Directions for this task »
Look through the data below and return each line where "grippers" appears.

Given material »
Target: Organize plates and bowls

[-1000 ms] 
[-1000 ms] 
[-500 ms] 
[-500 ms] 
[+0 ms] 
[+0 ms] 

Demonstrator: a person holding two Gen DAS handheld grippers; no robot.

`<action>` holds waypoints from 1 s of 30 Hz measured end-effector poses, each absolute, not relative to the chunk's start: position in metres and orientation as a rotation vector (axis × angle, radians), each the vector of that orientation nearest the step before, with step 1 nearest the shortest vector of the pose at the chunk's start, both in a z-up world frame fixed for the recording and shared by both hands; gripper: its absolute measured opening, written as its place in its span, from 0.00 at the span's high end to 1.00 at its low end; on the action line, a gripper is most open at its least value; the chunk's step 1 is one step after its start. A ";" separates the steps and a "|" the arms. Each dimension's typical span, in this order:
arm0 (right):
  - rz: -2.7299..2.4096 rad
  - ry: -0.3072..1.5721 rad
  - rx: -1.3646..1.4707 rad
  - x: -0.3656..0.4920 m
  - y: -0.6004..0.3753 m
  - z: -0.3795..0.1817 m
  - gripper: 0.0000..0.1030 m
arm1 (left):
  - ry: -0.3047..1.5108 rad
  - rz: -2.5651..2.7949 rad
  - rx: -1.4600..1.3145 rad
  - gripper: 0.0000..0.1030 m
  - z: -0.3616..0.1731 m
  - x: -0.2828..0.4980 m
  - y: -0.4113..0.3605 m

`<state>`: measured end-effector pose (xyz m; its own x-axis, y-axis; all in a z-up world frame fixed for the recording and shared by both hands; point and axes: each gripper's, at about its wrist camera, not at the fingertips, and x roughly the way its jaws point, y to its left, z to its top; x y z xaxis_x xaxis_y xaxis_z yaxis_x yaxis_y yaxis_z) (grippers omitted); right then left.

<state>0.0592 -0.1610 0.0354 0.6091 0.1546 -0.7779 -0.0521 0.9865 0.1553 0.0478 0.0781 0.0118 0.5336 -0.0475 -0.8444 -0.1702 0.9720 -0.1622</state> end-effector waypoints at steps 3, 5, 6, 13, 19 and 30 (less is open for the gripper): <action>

Answer space »
Demonstrator: a person holding two Gen DAS handheld grippers; no robot.
`<state>`: measured end-effector pose (xyz m; its own x-axis, y-axis; all in a z-up world frame fixed for the recording and shared by both hands; point and axes: each gripper's, at about its wrist camera, not at the fingertips, and x roughly the way its jaws point, y to its left, z to its top; x y z xaxis_x xaxis_y xaxis_z yaxis_x yaxis_y yaxis_z) (grippers omitted); right then left.

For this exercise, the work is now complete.